I think you have to solve for a and the solutions must lie within the specified range. To solve this you have to get the primary solution first and then check for the general solutions.

First we will find the primary solution,

`20sin(a+pi/4)-5 =5`

`sin(a+pi/4) = 10/20`

`sin(a+pi/4) = 0.5`

now we have to take the inverse of sin,

`a+pi/4 = sin^(-1)(0.5)`

The primary solutions for inverse sin of 0.5 is obviously pi/6 which is 30 degrees

`(a+pi/4) = pi/6`

but this is not the general solution for sin (The general solution includes all the angles which can have its sin as +0.5 within the given range.
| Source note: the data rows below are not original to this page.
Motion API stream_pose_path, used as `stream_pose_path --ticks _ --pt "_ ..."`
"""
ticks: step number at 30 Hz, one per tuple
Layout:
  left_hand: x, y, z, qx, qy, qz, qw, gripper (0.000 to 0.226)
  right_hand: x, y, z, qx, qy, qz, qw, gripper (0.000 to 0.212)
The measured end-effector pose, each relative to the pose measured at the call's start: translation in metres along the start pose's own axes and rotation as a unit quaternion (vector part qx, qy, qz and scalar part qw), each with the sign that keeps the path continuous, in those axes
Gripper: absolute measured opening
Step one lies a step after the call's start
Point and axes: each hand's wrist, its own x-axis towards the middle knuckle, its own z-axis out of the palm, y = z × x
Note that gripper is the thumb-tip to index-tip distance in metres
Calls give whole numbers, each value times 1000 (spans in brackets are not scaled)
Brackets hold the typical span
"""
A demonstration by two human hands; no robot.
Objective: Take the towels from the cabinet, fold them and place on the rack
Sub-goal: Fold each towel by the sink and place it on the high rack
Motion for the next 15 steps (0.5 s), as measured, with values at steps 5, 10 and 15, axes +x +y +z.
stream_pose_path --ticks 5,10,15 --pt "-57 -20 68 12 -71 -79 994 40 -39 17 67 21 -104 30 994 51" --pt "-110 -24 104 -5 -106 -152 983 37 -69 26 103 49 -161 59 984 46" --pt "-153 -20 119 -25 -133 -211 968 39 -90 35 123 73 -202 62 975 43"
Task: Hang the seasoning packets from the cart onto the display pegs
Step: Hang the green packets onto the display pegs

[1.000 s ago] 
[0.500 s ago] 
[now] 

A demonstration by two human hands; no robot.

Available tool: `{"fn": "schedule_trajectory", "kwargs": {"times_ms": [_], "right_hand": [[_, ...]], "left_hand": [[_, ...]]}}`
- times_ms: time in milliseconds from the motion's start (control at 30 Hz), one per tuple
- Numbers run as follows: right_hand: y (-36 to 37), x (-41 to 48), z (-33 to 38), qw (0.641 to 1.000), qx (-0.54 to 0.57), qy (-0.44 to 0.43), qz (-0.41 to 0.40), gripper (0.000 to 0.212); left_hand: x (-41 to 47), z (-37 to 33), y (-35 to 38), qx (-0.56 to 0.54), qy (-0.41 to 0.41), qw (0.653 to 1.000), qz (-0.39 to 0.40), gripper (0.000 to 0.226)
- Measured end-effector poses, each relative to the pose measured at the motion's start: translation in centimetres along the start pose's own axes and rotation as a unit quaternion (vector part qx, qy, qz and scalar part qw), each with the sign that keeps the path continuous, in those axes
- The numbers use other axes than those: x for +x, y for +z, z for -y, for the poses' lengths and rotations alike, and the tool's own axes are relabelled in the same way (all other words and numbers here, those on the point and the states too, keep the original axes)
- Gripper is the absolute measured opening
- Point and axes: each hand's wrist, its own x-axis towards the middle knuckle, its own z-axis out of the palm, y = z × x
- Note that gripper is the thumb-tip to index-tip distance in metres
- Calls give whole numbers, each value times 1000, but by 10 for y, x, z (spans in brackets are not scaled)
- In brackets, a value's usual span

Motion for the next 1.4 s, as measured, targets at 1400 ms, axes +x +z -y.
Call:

now for sin to find the genral solution you can use,

`x = npi+(-1)^n pi/6`

n can be any integer,

n = 0,

`x = pi/6` the priamry solution

n=1

`x = pi-pi/6 = (5pi)/6`

n= 2,

`x = 2pi+pi/6`

n =3,

`x = 3pi - pi/6 = 2pi+(5pi)/6`

now we have 4 solutions for (a+pi/4) there are,

`pi/6, (5pi)/6, (2pi+pi/6) ,(2pi+(5pi)/6) `

now the answer for a should be then, respectively,

`(-pi)/12,(7pi)/12,(2pi-pi/12),(2pi+(7pi)/12)`

from the above solutions for a, only the second and third lies in the given range (0<a<2pi)

so the answers for a are, `(7pi)/12 and (23pi)/12`